La Stampa, 13 febbraio 2015
I dieci anni di YouTube, il social che ha consentito a tutti di pubblicare un video in rete. Così l’umanità contemporanea produce in proprio il resoconto di sé stessa
Nessuno dica ancora «grazie alle nuove tecnologie», soprattutto quando si accorge che un video pubblicato in rete, da un utente totalmente sconosciuto, è diventato un evento per il mondo intero. In realtà non c’è più nulla da considerare tecnologicamente nuovo in YouTube, che in questi giorni celebra il suo decimo compleanno.
Il marchio nasce il 15 febbraio 2005 da tre ragazzi californiani, Chad Hurley, Steve Chen e Jawed Karim, nemmeno trentenni e abbastanza smanettoni da immaginare un sistema facile e immediato che permettesse a chiunque di condividere video on line.
Una nuova epica
Il numero zero, Me at the Zoo, vide però la luce il 23 aprile e fu Karim a produrlo: nulla di veramente significativo, in 19 secondi di streaming video c’era l’equivalente di quello che si sarebbe potuto leggere nei pensierini di una scolaresca in visita allo zoo. Il senso dell’operazione tuttavia era chiaro sin dall’esordio: qualunque banale istante della vita può trasformarsi in un momento epico, purché abbia una ribalta dove possa essere riprodotto e condiviso.
Dopo quel video sulle proboscidi degli elefanti, per ogni minuto che passa vengono oggi caricate 300 ore di memoria dell’esistenza di individui dei quali nessuno probabilmente passerà alla storia, ma di cui comunque resterà una traccia visibile on line. Questo cambierà notevolmente anche la percezione della storia nella memoria collettiva. Non è indifferente che l’umanità contemporanea stia producendo un resoconto autonomo di se stessa che, nel bene o nel male, rappresenterà una fonte di analisi del nostro tempo per i posteri. Farà più fede quello che di noi racconteranno i testi ufficiali, di coloro che da sempre sono stati i mediatori dei resoconti storici, o il caotico, informe e frenetico assommarsi quotidiano di microstorie individuali? Potrebbe forse in un remoto futuro sorgere il problema di una nuova «questione omerica» riguardo a chi siano stati i reali autori dell’epica dei nostri giorni?
Basta avere faccia tosta
Certo è che prima di YouTube il senso di una storiografia individuale era ben diverso, i supporti della memoria delle persone non baciate dalla celebrità erano relegati a misere cineteche domestiche, al massimo un cassetto che poteva contenere nastri o bobine. Occorreva allestire uno spazio di riproduzione, un proiettore, uno schermo, fare buio in una stanza di casa, mettere sedie, preparare gli spettatori con commenti eccetera.
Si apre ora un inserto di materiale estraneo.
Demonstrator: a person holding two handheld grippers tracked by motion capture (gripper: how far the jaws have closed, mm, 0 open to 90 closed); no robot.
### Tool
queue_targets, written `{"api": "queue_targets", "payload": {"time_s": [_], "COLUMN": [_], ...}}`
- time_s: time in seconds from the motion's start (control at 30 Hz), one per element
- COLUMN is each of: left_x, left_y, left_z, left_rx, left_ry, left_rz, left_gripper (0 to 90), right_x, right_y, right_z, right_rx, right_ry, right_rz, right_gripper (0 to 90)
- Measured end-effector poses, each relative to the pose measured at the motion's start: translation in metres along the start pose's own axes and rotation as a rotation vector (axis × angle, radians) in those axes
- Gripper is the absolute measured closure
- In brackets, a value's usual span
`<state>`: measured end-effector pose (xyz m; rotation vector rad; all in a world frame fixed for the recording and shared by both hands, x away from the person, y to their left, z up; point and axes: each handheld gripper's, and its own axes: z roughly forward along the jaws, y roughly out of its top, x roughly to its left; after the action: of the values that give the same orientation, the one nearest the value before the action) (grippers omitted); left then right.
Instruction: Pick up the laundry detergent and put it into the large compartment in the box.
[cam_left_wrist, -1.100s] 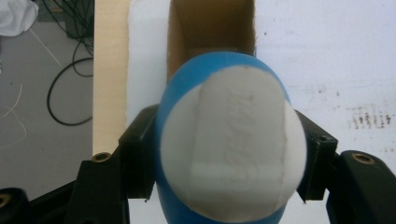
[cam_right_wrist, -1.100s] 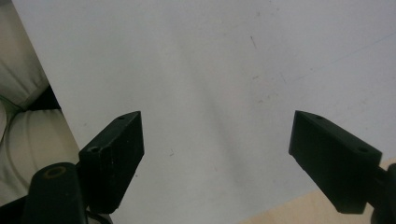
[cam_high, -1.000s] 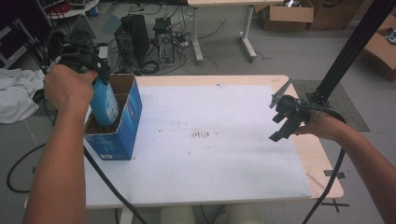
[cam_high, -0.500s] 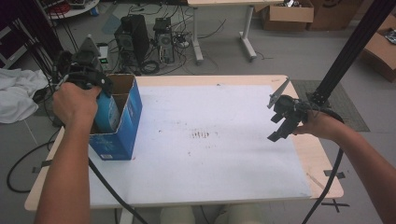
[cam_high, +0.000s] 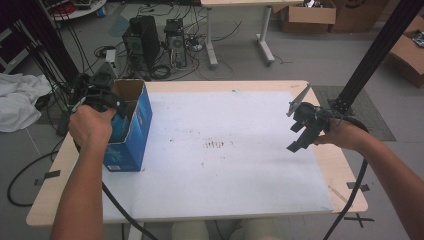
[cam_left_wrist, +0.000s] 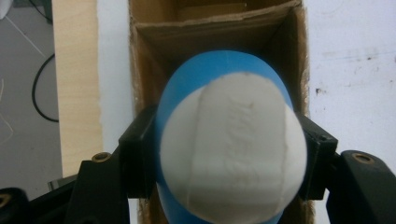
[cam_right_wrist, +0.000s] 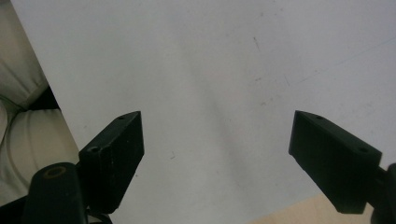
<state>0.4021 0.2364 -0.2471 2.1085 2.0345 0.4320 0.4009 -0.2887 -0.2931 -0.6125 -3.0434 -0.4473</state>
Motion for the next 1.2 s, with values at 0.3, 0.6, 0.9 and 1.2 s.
{"api": "queue_targets", "payload": {"time_s": [0.3, 0.6, 0.9, 1.2], "left_x": [0.001, 0.001, 0.002, 0.007], "left_y": [-0.006, -0.009, -0.008, -0.01], "left_z": [0.018, 0.031, 0.032, 0.032], "left_rx": [0.027, 0.059, 0.064, 0.063], "left_ry": [-0.002, -0.007, -0.011, -0.027], "left_rz": [0.015, 0.031, 0.025, 0.001], "left_gripper": [38.1, 38.0, 37.8, 37.2], "right_x": [-0.001, -0.002, -0.001, 0.0], "right_y": [-0.003, -0.003, -0.002, -0.002], "right_z": [0.001, 0.002, 0.003, 0.005], "right_rx": [-0.003, -0.002, -0.001, 0.001], "right_ry": [0.002, 0.001, 0.001, 0.004], "right_rz": [0.007, 0.003, 0.007, -0.006], "right_gripper": [18.2, 18.2, 18.2, 18.2]}}
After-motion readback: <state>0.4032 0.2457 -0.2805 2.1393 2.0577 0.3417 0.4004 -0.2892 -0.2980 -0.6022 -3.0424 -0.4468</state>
In tempi più recenti il diffondersi delle camere digitali può anche avere velocizzato la produzione dei video autoprodotti, ma alla fine la condivisione avveniva sempre secondo una liturgia tradizionale, dal televisore di casa invece che proiettati su una parete, ma ancora per un circolo ristretto di persone, in genere del giro dei familiari e conoscenti.
Internet ha cambiato notevolmente le cose, ma prima che inventassero YouTube l’idea di pubblicare un proprio video su uno spazio personale non apparteneva alle consuetudini comunemente diffuse, piuttosto richiedeva una motivazione «editoriale» e comunque una minima conoscenza di strumenti tecnici di riversamento, codifica e pubblicazione del file. Con YouTube scompare la necessità di competenze specifiche, basta avere faccia tosta e spregiudicatezza per esistere videoriprodotti.
Eternità digitale
Naturalmente negli ultimi anni tutto è diventato ancora più facile: da una parte i social media hanno risucchiato in un limbo parallelo una fetta enorme di umanità, che improvvisamente si è trovata con le reciproche vite in condivisione perenne. Questo ha accentuato il desiderio di rappresentarsi per acquisire prestigio e quindi percentuali d’esistenza sempre più consistenti. Comunicarsi è diventato un obbligo per assicurarsi la salvezza (quasi) eterna della propria anima digitalizzata.
Lo smartphone infine è diventato il passepartout che permette a ognuno di celebrarsi in ogni istante della vita. Non ci sono più limiti all’archiviazione della nostra esistenza nel tempo digitale, la protesi più preziosa per garantirci la conservazione del mito di noi stessi è il telefono che teniamo sempre in mano. Basta dare un ok sull’iconcina con il logo di YouTube e mettere un titolo, avremo l’immediata certezza che quel brandello d’esistenziale velleità sarà strappato all’oblio e forse persino ci sopravvivrà come nostra ombra digitale.